TÜBİTAK Projesi, 2209-A - Üniversite Öğrencileri Araştırma Projeleri Destekleme Programı, 2025 - 2026
İlahiyat fakültelerinde Arapça
öğrenimi, çoğunlukla dinî metinlerin anlaşılmasına yönelik olarak
şekillenmiştir. Kur’an-ı Kerim, Hadis ve Tefsir gibi temel İslami metinlerin
diline odaklanmak, öğrencilerin Arapçada derinlemesine bilgi sahibi olmalarına
yardımcı olsa da bu tür bir öğrenim genellikle sınırlı bir bağlamda gerçekleşmektedir.
Akademik anlamda ilerleme ve gelişme devam etse de Arapça bilgisinin sadece din
bağlamında akademik gelişmeden daha yavaş bir ilerleme gösterdiğini söylemek
mümkündür. Buna sebep olarak İlahiyat fakültelerinde temeli atılarak öğretilen
Arapçanın “din dili” olarak sunulması, bu dili sadece dinî metinlerin dil
bilgisi, terimleri ve klasik Arapça bağlamıyla sınırlanmış olduğunu söylemek
mümkündür. Ancak, dil olgusu varlığı belirli ses ve titreşimlerle yansıtma
biçimi olarak salt bir konu veya ilişkili bağlam ile sınırlamak, dil
öğreniminde oldukça kıt bir sonuç doğurması mümkündür. Bu sebeple Arapça
öğreniminde yalnızca dilin belirli bir alanıyla sınırlı kaldığında öğrencinin
dil yeterliliği kısıtlamaktadır. Arapçanın İslam ile bütünleşik yapısı bu dili
öğrenirken birtakım kolaylıklar ve avantaj sağladığı gibi beraberinde
dezavantaj olarak bazı sonuçlar da doğurmaktadır. Üstelik bu dezavantaj sadece
anadili Türkçe olup da Arapça öğrenenler için değil Anadili Arapça olup da
dilde veya dinde uzmanlaşanlar için de bir tehlike olarak ortaya
çıkabilmektedir. Bu tehlikeye atıfta bulunan ilk kişi olarak Hz. Ömer olduğu
görülmektedir. Şöyle ki o Araplar için “Divanınıza (cahiliye şiir ve edebiyat)
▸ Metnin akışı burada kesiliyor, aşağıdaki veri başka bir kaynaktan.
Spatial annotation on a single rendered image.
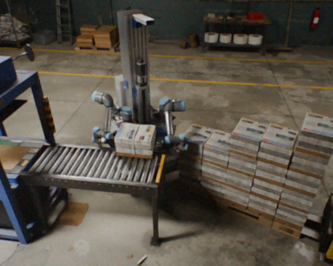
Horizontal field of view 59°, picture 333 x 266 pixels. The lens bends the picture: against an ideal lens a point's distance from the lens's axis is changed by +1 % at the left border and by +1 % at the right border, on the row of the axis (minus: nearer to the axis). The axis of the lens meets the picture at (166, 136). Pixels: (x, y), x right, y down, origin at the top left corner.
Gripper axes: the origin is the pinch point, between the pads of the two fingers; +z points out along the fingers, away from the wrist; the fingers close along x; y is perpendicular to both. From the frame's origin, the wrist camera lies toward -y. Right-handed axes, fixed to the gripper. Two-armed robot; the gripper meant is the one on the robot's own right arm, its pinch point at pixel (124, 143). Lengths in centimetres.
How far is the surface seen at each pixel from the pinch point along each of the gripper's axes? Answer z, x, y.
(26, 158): -91, -40, 0
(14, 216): -88, -84, -37
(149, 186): 41, -62, 0
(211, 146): 96, 6, 3
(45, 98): -83, 5, 46
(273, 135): 154, 0, 26
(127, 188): 20, -63, -5
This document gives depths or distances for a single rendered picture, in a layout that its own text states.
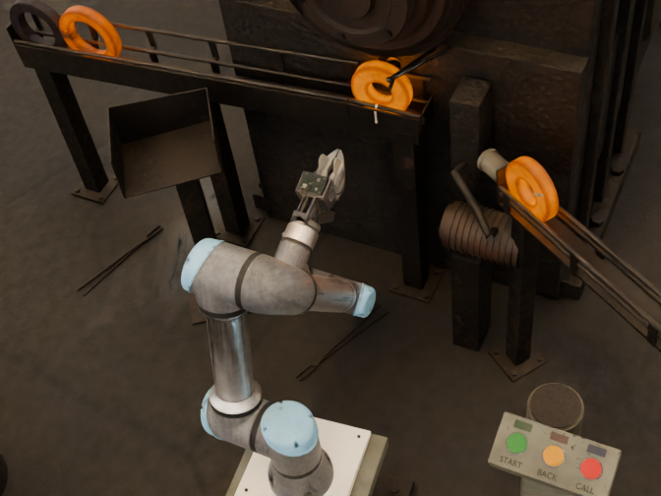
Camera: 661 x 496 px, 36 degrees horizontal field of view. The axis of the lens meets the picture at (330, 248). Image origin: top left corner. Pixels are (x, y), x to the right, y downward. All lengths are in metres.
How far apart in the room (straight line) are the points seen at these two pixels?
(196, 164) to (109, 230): 0.82
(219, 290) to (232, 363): 0.22
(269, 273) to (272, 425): 0.41
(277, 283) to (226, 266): 0.11
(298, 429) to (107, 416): 0.91
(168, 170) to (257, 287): 0.81
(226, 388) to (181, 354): 0.86
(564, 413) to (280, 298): 0.68
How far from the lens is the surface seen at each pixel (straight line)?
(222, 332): 2.10
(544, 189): 2.31
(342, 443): 2.45
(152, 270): 3.27
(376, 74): 2.54
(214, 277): 1.99
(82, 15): 2.97
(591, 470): 2.10
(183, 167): 2.68
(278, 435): 2.22
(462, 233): 2.55
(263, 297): 1.96
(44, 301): 3.32
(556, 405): 2.26
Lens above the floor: 2.46
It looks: 50 degrees down
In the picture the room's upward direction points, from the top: 9 degrees counter-clockwise
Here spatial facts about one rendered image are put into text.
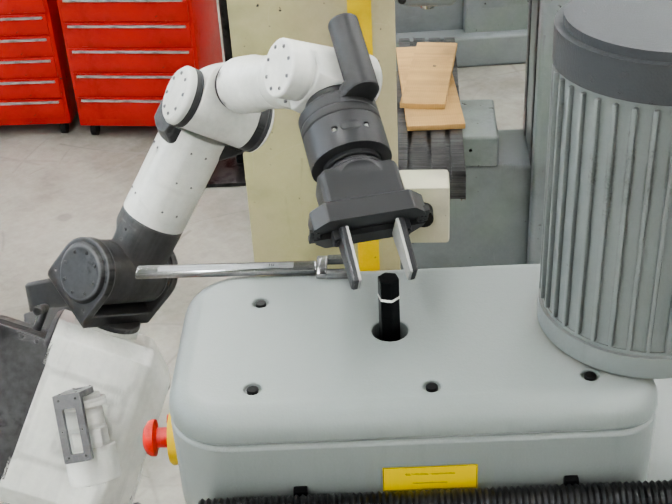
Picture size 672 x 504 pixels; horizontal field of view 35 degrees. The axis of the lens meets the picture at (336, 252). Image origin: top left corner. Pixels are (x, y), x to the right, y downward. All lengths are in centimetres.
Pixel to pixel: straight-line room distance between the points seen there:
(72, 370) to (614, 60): 89
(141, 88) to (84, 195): 73
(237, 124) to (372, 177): 34
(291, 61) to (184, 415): 39
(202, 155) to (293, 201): 156
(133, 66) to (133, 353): 444
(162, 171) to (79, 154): 457
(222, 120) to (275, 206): 161
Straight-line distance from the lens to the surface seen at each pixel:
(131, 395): 151
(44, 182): 577
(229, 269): 119
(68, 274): 149
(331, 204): 108
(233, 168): 558
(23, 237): 529
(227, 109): 139
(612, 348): 103
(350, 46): 115
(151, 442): 118
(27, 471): 152
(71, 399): 138
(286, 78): 115
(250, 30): 278
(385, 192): 109
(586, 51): 92
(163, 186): 144
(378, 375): 103
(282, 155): 291
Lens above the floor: 253
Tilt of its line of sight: 32 degrees down
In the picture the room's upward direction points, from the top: 3 degrees counter-clockwise
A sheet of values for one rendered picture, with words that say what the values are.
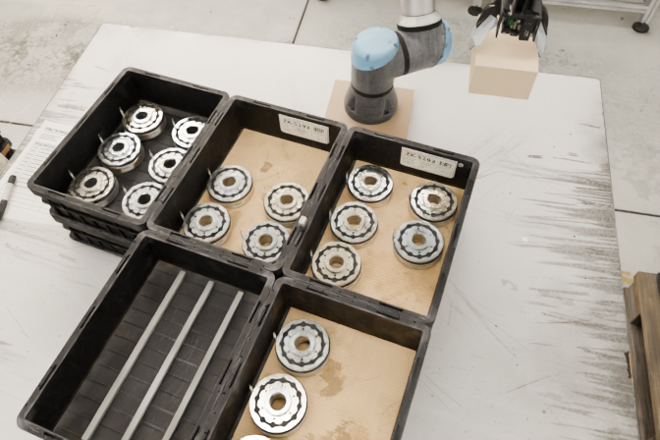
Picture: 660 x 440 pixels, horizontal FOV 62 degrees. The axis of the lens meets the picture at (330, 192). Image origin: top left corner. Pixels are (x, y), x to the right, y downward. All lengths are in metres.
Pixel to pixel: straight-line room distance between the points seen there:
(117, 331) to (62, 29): 2.40
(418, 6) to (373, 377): 0.88
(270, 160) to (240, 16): 1.89
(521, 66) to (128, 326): 0.93
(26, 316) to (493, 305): 1.06
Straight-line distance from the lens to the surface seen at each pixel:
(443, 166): 1.25
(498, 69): 1.15
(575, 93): 1.78
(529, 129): 1.64
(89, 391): 1.18
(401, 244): 1.16
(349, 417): 1.06
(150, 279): 1.23
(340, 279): 1.12
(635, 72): 3.07
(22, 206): 1.63
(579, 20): 3.27
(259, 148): 1.36
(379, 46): 1.42
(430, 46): 1.47
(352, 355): 1.09
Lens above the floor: 1.87
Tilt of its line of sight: 55 degrees down
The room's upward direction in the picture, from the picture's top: 3 degrees counter-clockwise
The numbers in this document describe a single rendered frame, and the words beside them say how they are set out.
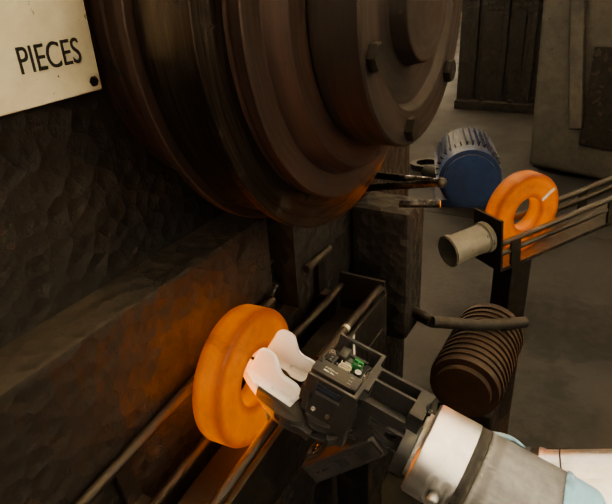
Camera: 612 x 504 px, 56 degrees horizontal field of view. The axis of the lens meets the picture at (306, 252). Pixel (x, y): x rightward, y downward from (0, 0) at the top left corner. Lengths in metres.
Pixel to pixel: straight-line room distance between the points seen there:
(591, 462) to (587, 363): 1.27
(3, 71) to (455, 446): 0.48
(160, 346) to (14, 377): 0.16
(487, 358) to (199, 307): 0.57
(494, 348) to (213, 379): 0.62
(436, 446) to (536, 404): 1.26
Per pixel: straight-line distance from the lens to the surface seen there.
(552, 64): 3.41
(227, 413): 0.61
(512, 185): 1.10
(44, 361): 0.53
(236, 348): 0.59
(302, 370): 0.63
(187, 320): 0.63
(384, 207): 0.91
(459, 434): 0.56
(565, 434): 1.73
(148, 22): 0.48
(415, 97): 0.64
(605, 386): 1.92
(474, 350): 1.05
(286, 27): 0.48
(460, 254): 1.05
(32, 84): 0.51
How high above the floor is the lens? 1.15
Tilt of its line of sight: 27 degrees down
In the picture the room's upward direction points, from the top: 4 degrees counter-clockwise
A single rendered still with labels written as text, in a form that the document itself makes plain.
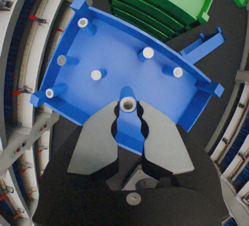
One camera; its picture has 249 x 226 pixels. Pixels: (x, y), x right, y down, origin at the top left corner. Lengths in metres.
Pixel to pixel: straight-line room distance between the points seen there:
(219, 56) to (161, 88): 0.77
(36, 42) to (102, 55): 0.33
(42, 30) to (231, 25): 1.18
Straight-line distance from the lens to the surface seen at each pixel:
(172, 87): 0.29
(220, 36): 0.76
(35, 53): 0.54
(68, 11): 0.73
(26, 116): 0.62
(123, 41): 0.27
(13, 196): 0.82
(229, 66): 1.08
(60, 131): 0.97
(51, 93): 0.24
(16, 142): 0.58
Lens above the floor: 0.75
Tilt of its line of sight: 75 degrees down
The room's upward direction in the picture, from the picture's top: 178 degrees counter-clockwise
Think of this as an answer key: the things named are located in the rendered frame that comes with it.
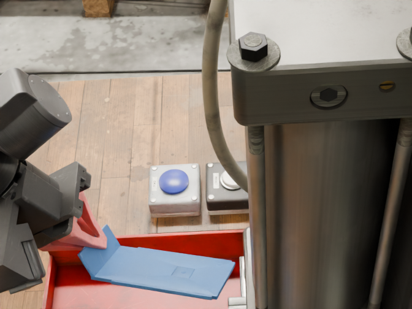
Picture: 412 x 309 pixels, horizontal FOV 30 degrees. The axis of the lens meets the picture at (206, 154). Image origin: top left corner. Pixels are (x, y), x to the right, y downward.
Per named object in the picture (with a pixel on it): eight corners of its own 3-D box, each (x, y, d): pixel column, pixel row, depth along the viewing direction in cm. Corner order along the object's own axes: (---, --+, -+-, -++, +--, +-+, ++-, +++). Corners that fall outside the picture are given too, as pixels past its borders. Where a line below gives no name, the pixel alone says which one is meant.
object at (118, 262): (106, 246, 88) (104, 223, 87) (235, 265, 84) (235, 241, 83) (79, 277, 82) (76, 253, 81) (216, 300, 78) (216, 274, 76)
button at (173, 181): (160, 177, 104) (159, 168, 103) (189, 176, 104) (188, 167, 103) (159, 201, 102) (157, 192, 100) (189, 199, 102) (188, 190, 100)
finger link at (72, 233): (119, 263, 82) (57, 224, 76) (70, 284, 85) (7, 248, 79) (122, 211, 86) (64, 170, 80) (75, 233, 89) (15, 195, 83)
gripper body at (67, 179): (86, 219, 76) (31, 183, 71) (13, 254, 80) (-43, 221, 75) (91, 168, 80) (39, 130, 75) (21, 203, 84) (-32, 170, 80)
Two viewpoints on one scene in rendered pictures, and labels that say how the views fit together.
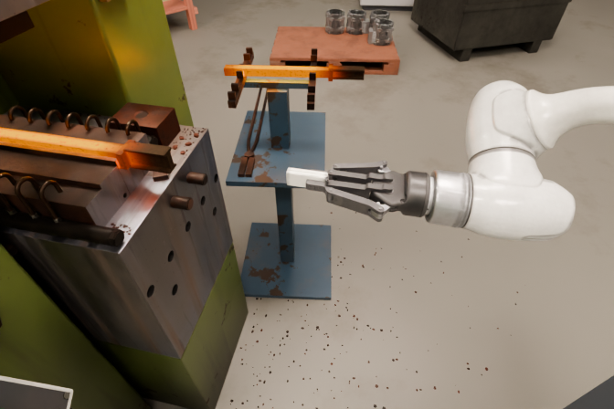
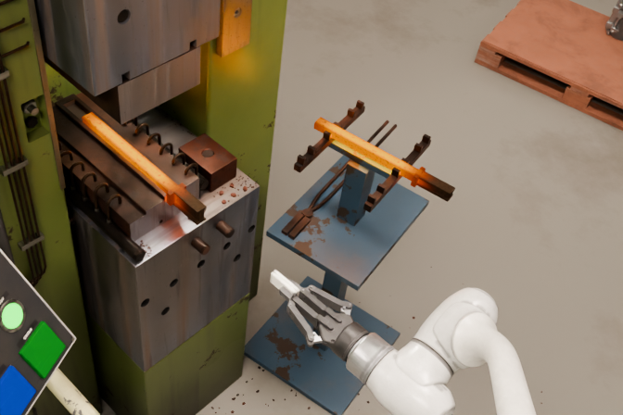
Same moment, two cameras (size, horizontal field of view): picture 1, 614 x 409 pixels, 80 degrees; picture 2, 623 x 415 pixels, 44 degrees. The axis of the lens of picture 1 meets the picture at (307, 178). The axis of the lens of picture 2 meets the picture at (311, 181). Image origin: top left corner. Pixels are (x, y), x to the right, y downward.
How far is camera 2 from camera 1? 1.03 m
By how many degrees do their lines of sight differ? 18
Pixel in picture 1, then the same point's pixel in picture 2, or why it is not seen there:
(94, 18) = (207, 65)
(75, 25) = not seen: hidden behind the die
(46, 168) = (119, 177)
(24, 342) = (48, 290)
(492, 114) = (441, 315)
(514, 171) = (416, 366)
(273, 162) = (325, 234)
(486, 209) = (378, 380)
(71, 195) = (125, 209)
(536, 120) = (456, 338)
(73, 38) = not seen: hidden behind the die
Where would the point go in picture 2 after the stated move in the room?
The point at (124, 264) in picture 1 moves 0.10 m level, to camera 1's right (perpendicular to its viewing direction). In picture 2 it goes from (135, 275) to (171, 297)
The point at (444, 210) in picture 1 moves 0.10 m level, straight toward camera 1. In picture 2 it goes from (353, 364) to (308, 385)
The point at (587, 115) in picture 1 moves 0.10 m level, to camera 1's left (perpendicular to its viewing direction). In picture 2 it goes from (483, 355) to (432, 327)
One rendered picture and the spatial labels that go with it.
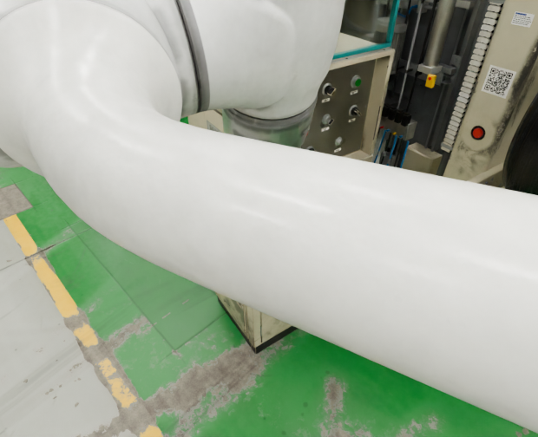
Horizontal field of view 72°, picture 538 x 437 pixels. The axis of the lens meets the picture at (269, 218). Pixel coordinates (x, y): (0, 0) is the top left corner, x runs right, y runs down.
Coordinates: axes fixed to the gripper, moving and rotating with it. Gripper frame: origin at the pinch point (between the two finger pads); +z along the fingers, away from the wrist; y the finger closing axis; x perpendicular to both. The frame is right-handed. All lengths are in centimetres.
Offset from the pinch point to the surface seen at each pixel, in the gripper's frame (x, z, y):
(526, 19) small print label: 85, 1, 40
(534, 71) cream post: 82, 12, 49
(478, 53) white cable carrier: 88, 14, 35
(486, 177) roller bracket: 67, 40, 52
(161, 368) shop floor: -11, 132, -39
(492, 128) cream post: 75, 28, 47
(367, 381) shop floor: 16, 126, 49
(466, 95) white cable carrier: 84, 26, 37
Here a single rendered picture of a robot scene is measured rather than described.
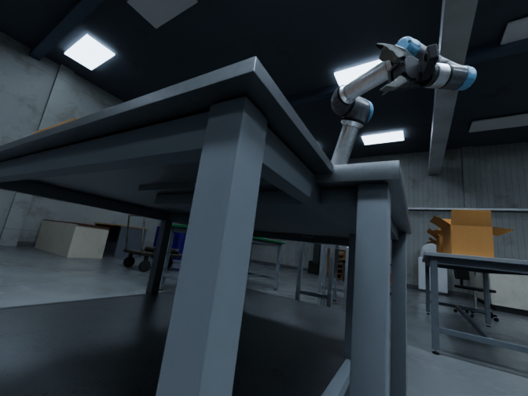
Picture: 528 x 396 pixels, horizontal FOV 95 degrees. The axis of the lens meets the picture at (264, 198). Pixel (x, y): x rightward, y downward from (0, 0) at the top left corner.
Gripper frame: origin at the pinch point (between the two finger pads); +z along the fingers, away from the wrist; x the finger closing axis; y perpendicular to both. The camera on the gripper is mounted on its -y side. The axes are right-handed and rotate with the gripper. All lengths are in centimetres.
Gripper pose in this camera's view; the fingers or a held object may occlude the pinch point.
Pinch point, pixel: (378, 64)
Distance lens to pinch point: 91.3
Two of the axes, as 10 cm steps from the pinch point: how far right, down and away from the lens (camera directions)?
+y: -1.8, 1.1, 9.8
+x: -0.2, -9.9, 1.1
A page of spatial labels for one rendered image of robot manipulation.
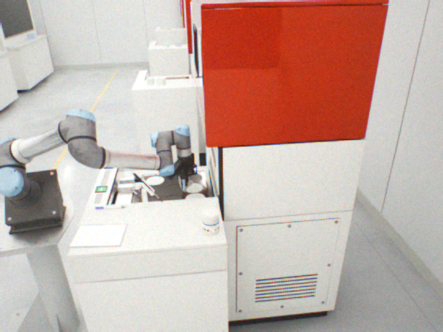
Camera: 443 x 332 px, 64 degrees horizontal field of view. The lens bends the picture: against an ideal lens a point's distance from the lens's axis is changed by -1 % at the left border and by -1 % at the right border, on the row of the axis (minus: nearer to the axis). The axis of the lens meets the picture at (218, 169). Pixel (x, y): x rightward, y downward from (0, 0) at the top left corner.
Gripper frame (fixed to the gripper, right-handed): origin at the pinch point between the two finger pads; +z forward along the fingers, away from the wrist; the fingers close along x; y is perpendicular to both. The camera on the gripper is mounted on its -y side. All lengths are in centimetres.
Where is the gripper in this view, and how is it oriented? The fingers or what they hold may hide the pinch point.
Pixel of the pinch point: (183, 190)
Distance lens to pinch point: 190.6
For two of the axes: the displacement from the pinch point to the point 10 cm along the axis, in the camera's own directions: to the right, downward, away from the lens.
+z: 0.2, 8.9, 4.6
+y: 7.6, -3.1, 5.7
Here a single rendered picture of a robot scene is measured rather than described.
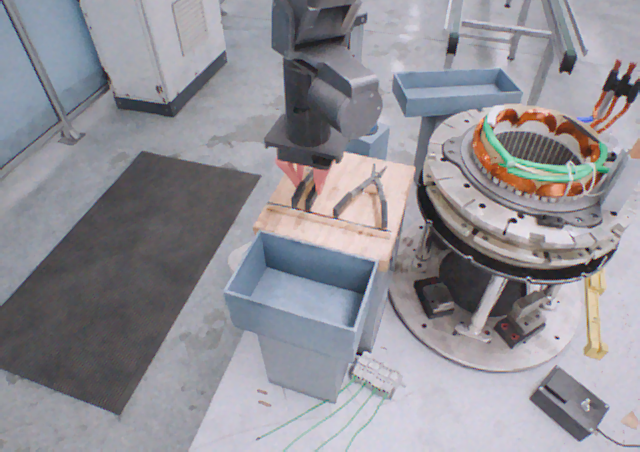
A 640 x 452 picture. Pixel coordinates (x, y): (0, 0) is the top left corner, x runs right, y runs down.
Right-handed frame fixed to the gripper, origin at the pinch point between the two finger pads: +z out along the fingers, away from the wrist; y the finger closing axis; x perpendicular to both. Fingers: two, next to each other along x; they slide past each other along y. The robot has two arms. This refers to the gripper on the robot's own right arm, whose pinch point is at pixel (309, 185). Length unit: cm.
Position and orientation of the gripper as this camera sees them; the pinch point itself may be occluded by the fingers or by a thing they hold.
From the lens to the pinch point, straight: 62.2
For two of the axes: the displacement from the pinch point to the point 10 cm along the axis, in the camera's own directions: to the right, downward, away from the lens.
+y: 9.5, 2.3, -2.1
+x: 3.1, -6.7, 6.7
sahip çıkın onda dilinizin ve kitabınızın anlamları vardır” demektedir.[1] Ayrıca
temel kaynakların çoğunda birçok kelimenin istişhadın da cahiliye şiirinin
referans gösterildiği görülmektedir. Cahiliye dil ve edebiyatı dilin daha geniş
bir bağlamdaki tezahürü olduğundan dolayı Arapçanın dil-varlık ve düşünce
ilişkisini daha geniş bir biçimde yansıtmaktadır. Böylece cahiliye veya başka
bir deyişle İslam öncesi dil yapısı İslam’ın da doğru anlaşılması için temel
referans noktası olarak kabul edildiği görülmektedir.